第一次见到你时,你还瘦弱、年轻,穿着粗布衣裳。1949年,我第一个握住你的手,把156个工业项目像戒指一样戴满你的手指。你抬头看我,眼里全是火光——我以为那是我点燃的。
我们度过了一段滚烫的日子。你学我的语言,读我的书,在工厂里复制我的图纸。我摸过你的头发,说:“跟着我,你会长大。”你真的长大了,快得让我不安。1958年,我要在你家海岸上修长波电台,你推开了我的手。那是你第一次说不。1960年,我撤回了所有专家,撕毁了合同,像赌气的情人一样转身离开。

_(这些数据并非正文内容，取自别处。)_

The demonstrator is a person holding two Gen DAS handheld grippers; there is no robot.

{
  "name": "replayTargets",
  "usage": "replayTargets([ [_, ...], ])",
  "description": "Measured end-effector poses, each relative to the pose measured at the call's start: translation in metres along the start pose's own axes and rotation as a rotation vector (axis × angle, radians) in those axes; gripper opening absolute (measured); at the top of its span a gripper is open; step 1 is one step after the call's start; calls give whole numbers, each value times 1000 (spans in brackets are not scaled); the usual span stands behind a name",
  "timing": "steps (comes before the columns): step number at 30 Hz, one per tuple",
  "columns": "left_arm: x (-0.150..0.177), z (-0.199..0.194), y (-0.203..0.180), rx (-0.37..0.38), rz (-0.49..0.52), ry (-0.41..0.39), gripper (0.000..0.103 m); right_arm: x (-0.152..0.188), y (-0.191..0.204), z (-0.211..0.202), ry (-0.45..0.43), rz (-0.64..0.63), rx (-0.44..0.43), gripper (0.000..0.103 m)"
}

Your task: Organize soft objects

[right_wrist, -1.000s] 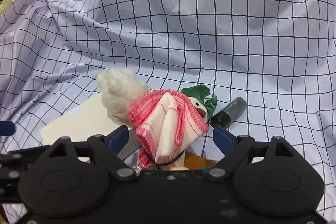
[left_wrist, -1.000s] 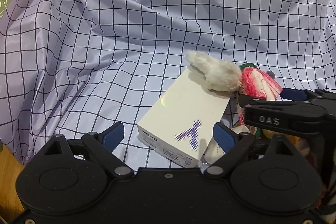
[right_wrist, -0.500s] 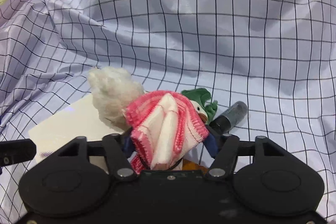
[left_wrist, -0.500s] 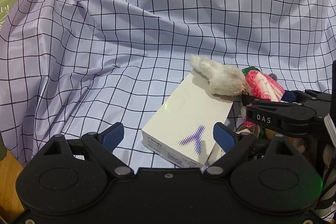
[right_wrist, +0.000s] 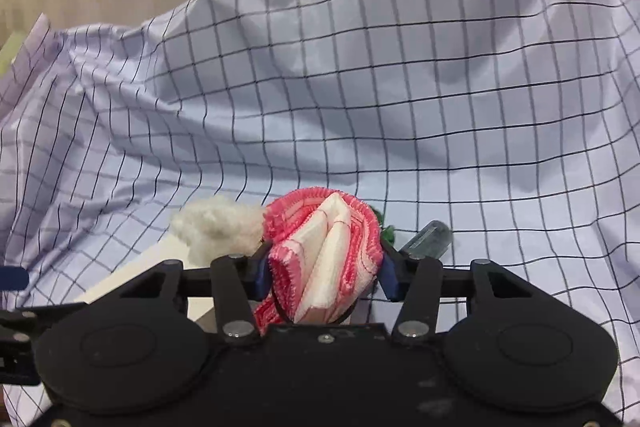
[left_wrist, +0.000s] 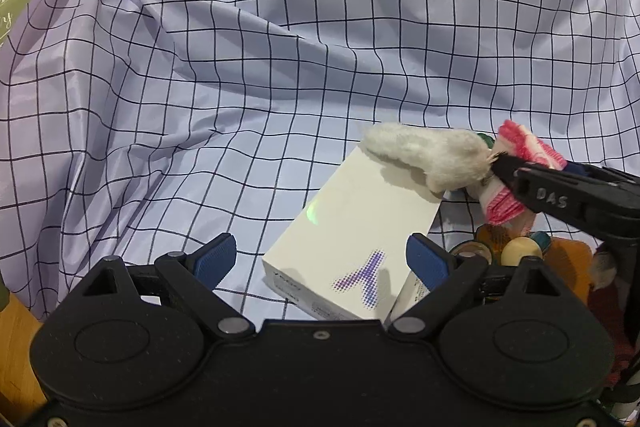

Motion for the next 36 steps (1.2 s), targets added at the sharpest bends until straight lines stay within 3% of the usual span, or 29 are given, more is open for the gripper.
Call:
replayTargets([
  [5,-4,2,-9,22,-3,14,89,-4,-9,-13,-41,6,18,49],
  [12,-7,4,-30,54,18,33,89,3,-21,-19,-23,5,24,49],
  [23,-3,8,-49,68,45,69,89,20,-26,-15,53,-36,24,61],
  [27,-2,11,-50,65,50,77,89,23,-30,-18,55,-10,-5,72],
  [36,-1,12,-59,69,61,79,89,26,-42,-24,51,2,22,71],
])
Point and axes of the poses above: each gripper's, at about its wrist camera, not at the fingertips, and z roughly the way its jaws point, y to its left, x to its underside, the point moved 8 cm from there along z, roughly the way its jaws point, and after that the axes turned 13 degrees about -x, right-handed, at the moved point
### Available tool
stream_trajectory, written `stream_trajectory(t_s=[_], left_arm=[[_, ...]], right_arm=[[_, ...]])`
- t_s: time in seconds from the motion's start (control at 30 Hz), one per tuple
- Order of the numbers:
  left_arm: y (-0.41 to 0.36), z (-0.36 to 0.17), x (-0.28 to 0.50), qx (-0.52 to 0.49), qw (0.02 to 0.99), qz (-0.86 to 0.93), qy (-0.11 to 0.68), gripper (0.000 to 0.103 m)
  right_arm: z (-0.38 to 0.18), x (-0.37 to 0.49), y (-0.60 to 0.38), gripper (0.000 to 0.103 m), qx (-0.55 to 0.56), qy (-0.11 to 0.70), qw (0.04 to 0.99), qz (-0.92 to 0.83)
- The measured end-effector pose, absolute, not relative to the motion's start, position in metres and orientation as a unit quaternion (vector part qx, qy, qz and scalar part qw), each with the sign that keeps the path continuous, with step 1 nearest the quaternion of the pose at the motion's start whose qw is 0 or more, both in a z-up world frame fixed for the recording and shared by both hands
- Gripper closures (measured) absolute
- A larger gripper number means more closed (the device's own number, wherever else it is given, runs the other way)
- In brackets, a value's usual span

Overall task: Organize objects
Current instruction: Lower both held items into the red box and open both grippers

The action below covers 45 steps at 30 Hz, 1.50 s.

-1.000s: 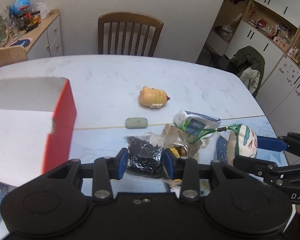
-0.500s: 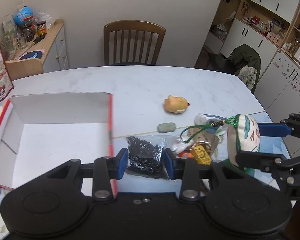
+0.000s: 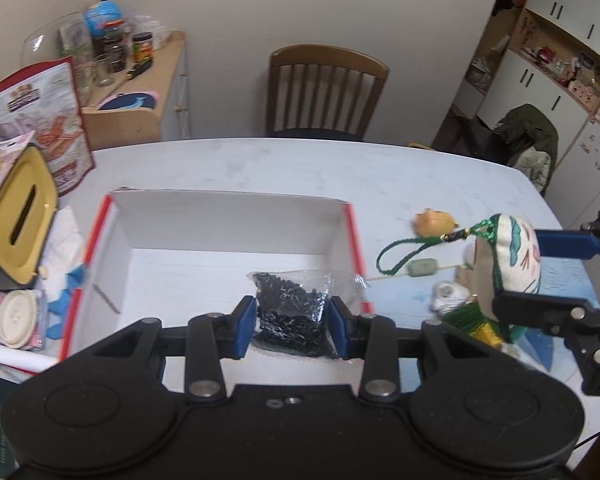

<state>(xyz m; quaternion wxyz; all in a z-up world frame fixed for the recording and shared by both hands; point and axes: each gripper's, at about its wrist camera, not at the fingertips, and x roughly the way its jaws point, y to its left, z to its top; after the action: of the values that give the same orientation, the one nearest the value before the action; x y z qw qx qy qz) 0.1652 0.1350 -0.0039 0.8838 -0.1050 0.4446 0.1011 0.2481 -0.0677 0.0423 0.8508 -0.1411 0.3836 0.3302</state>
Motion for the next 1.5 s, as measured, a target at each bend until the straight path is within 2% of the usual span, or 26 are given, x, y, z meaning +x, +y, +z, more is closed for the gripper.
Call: stream_trajectory(t_s=[0.47, 0.77, 1.07, 1.5], left_arm=[[0.205, -0.021, 0.162, -0.085, 0.87, 0.157, 0.46, 0.066], [0.247, -0.052, 0.169, -0.086, 0.851, 0.176, 0.487, 0.066], [0.25, -0.088, 0.177, -0.066, 0.835, 0.141, 0.528, 0.066], [0.228, -0.099, 0.201, -0.006, 0.835, 0.095, 0.542, 0.066]], right_arm=[[0.034, 0.28, 0.031, 0.043, -0.164, 0.377, 0.841, 0.351], [-0.009, 0.301, 0.079, 0.043, -0.175, 0.406, 0.823, 0.358], [-0.078, 0.309, 0.102, 0.043, -0.207, 0.452, 0.791, 0.357], [-0.129, 0.31, 0.108, 0.043, -0.245, 0.499, 0.752, 0.354]])
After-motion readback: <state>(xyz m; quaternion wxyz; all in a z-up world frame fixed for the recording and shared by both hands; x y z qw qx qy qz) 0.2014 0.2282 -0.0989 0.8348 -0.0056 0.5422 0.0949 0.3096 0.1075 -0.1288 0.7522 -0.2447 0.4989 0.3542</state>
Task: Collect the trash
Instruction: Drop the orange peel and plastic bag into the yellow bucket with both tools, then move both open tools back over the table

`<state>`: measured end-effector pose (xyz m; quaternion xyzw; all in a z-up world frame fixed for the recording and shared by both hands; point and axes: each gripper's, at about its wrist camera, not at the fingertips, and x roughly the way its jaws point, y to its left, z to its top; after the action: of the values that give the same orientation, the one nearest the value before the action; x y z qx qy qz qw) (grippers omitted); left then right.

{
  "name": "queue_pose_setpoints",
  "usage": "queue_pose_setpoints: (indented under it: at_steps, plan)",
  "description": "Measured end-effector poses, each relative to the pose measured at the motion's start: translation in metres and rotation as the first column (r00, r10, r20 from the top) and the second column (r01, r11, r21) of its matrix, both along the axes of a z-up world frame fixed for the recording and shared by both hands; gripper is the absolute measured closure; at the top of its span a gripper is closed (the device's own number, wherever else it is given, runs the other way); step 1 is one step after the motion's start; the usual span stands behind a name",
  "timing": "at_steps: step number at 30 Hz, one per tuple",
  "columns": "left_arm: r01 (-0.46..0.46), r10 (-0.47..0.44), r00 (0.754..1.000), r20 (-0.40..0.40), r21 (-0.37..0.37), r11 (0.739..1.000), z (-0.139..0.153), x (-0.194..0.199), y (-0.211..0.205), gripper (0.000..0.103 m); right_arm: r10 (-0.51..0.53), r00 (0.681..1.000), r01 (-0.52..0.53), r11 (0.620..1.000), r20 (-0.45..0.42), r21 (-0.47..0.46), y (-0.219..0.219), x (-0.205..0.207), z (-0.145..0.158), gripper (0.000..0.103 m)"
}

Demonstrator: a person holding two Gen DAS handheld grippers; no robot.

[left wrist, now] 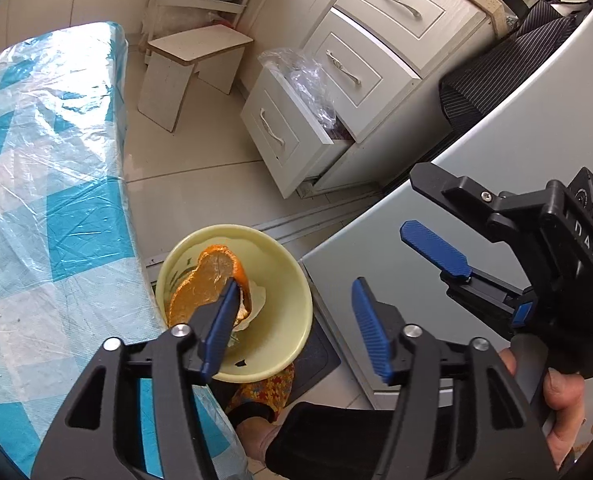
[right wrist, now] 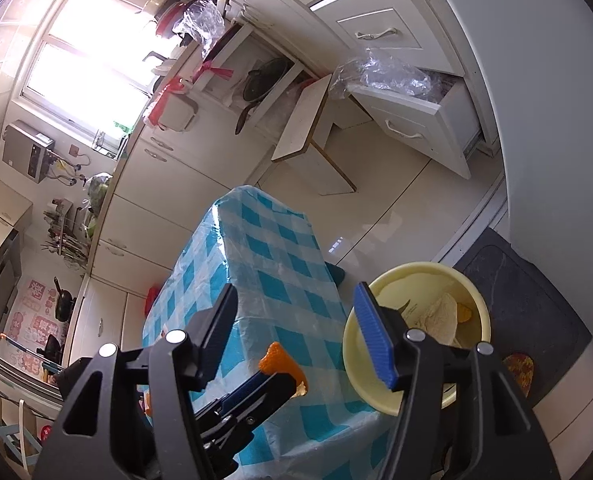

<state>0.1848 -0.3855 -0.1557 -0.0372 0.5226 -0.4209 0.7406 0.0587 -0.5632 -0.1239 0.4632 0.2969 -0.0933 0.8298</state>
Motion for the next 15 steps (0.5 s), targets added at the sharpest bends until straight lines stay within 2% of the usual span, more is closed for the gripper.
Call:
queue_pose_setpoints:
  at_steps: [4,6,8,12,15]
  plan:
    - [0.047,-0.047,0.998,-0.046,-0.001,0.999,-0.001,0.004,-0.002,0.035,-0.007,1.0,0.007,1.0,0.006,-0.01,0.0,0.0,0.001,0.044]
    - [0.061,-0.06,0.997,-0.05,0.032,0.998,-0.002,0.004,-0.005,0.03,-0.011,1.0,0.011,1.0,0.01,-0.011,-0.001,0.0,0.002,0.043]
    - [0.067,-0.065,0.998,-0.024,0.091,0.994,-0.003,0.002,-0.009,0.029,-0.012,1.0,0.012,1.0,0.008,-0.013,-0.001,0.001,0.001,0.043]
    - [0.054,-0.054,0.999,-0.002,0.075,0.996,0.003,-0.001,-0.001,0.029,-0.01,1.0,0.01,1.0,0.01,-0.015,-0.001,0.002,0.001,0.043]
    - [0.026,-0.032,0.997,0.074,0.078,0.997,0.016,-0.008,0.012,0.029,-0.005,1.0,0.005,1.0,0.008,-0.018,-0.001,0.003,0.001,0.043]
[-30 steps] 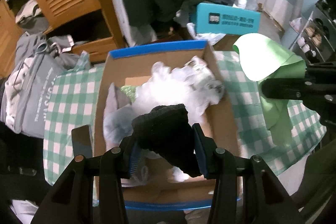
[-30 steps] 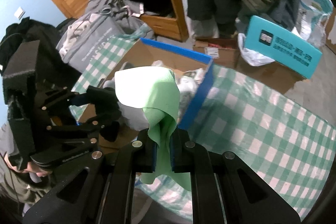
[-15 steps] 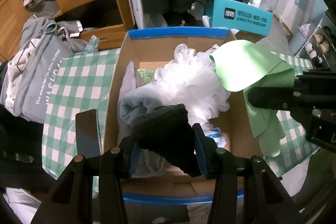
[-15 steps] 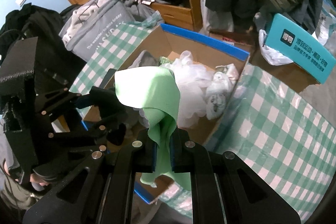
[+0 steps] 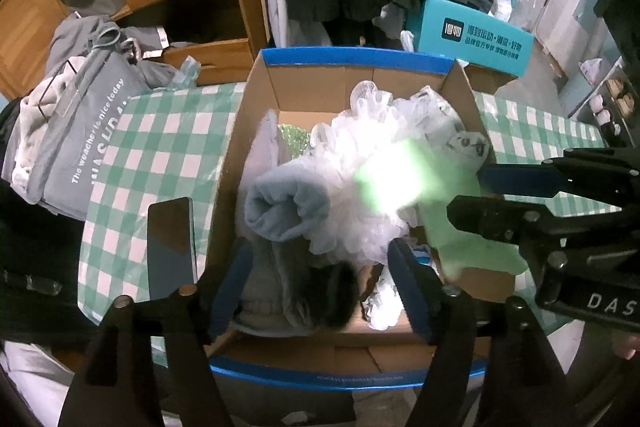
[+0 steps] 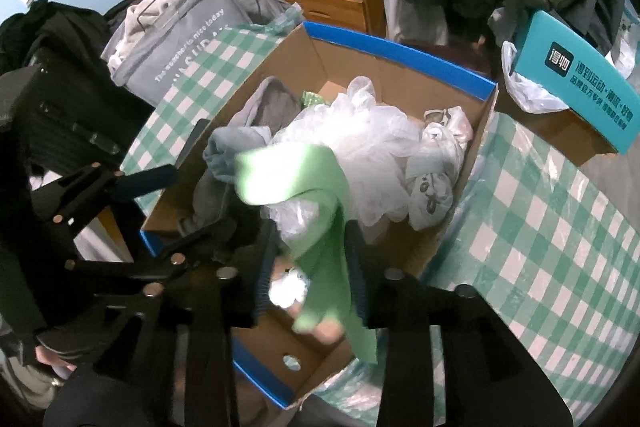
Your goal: Organize soft objects
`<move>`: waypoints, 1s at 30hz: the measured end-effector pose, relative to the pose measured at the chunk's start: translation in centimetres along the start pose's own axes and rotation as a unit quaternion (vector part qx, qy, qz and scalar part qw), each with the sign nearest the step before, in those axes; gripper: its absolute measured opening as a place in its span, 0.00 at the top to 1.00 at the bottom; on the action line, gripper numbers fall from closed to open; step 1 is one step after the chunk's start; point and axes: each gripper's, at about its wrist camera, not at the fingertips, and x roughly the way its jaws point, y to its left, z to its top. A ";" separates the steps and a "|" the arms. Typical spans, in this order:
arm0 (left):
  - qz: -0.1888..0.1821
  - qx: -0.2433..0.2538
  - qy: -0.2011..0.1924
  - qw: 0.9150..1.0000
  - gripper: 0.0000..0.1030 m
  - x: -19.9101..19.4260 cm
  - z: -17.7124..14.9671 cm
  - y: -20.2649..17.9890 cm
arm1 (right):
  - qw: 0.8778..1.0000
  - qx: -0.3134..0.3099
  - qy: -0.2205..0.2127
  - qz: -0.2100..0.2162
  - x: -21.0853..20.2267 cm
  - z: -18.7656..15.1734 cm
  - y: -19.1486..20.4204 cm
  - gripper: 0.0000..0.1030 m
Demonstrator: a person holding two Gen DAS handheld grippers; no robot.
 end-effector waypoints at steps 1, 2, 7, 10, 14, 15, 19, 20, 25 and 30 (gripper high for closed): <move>-0.004 -0.001 -0.001 1.000 0.28 -0.2 0.0 0.1 | 1.000 -0.002 -0.002 -0.002 -0.2 0.0 0.0 0.57; -0.007 -0.002 0.000 1.000 0.27 -0.3 0.1 0.1 | 1.000 -0.002 -0.004 -0.002 -0.3 -0.1 0.0 0.56; -0.023 -0.004 -0.007 1.000 0.24 -1.4 0.1 -0.3 | 0.999 -0.005 -0.027 -0.021 -2.3 -0.5 -0.4 0.51; -0.023 0.004 -0.018 1.000 0.22 -2.4 0.1 -0.8 | 0.998 -0.009 -0.046 -0.040 -4.2 -0.9 -0.5 0.46; -0.024 0.017 -0.030 0.999 0.21 -3.6 0.0 -1.6 | 0.995 -0.017 -0.080 -0.057 -7.1 -1.5 -0.5 0.44; -0.021 0.021 -0.034 0.999 0.21 -4.0 0.0 -1.8 | 0.994 -0.017 -0.087 -0.059 -7.6 -1.6 -0.6 0.44; -0.022 0.031 -0.053 0.998 0.16 -5.4 -0.3 -2.8 | 0.992 -0.009 -0.110 -0.066 -9.8 -2.2 -1.0 0.43; -0.022 0.034 -0.057 0.998 0.15 -5.8 -0.4 -3.0 | 0.991 -0.006 -0.114 -0.067 -10.2 -2.4 -1.1 0.43; -0.022 0.049 -0.079 0.995 0.09 -7.1 -0.6 -4.3 | 0.988 0.015 -0.138 -0.075 -12.3 -3.6 -2.0 0.43; -0.026 0.053 -0.087 0.994 0.01 -7.5 -0.7 -5.1 | 0.983 0.015 -0.155 -0.095 -13.6 -4.8 -2.5 0.43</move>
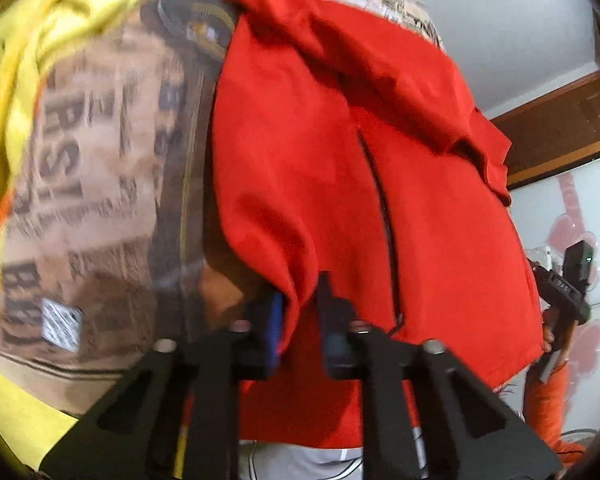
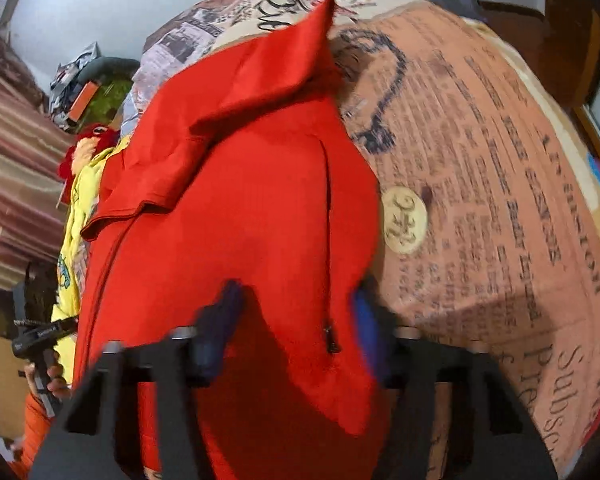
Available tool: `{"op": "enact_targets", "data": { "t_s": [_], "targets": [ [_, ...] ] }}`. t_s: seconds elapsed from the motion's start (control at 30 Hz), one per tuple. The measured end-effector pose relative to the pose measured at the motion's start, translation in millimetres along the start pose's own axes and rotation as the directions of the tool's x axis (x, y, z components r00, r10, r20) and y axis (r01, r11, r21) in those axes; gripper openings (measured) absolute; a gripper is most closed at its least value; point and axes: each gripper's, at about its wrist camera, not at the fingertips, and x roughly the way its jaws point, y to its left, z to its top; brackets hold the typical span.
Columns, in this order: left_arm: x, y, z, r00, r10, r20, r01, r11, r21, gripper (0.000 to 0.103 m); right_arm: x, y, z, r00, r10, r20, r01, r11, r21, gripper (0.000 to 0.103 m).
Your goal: Fold large clothes
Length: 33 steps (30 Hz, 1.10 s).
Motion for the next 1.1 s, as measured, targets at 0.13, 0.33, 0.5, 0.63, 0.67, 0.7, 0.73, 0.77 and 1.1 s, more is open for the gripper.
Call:
{"op": "enact_targets", "data": {
  "t_s": [0.13,0.33,0.5,0.63,0.67,0.7,0.73,0.77,1.1],
  "targets": [
    [-20,-22,15,0.995,-0.041,0.086,0.038,0.998,0.041,0.006,-7,14,11,0.999,0.021,0.046,-0.019,0.999,-0.039,0.014],
    [-53,-60,51,0.976,-0.099,0.192,0.079,0.991,0.112,0.006,-23,25,30,0.990,0.074,0.123,-0.069,0.996,-0.051,0.013],
    [-86,-61,86,0.948,-0.135,0.289,0.099,0.986,0.136,0.006,-28,39,61,0.977,0.108,0.182,-0.097,0.993,-0.066,0.013],
    [-99,-58,121,0.926,-0.121,0.356,0.081,0.989,0.125,0.005,-29,46,95,0.968,0.097,0.232,-0.079,0.993,-0.084,0.012],
    [-101,-56,129,0.924,-0.114,0.365,0.076,0.990,0.117,0.005,-30,46,102,0.965,0.098,0.242,-0.080,0.993,-0.083,0.012],
    [-99,-56,142,0.920,-0.101,0.378,0.065,0.992,0.107,0.006,-29,46,111,0.963,0.098,0.249,-0.080,0.993,-0.081,0.012],
    [-96,-54,151,0.918,-0.090,0.386,0.057,0.994,0.096,0.006,-27,45,120,0.961,0.098,0.257,-0.081,0.994,-0.076,0.012],
    [-92,-52,157,0.917,-0.083,0.390,0.052,0.995,0.089,0.006,-25,44,130,0.959,0.094,0.267,-0.078,0.994,-0.071,0.012],
    [-13,-26,226,0.937,0.046,0.345,-0.054,0.998,0.012,0.006,48,15,190,0.975,0.032,0.221,-0.038,0.999,0.026,0.012]
  ]
}}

冷战那些年,我隔着地图看你。你在山脚下埋头走路,越走越远,越走越像我——又越来越不像我。我骂你“修正”,你回我“教条”。骂得越狠,我越知道你心里早就不装我了。
1989年,我病得很重,你来看我,带了一箱水果,站在寒风中不说话。你知道我撑不了多久了。1991年12月,我咽下最后一口气。你没有哭,只是在我坟前站了很久。
后来你成了世界第二大经济体。他们说你是我的“失败的学生”。只有我知道——你不是学不会我,你是太想活成自己。
而我,像一个爱错方式的前任,在历史里躺着,看你在没有我的路上,越走越亮。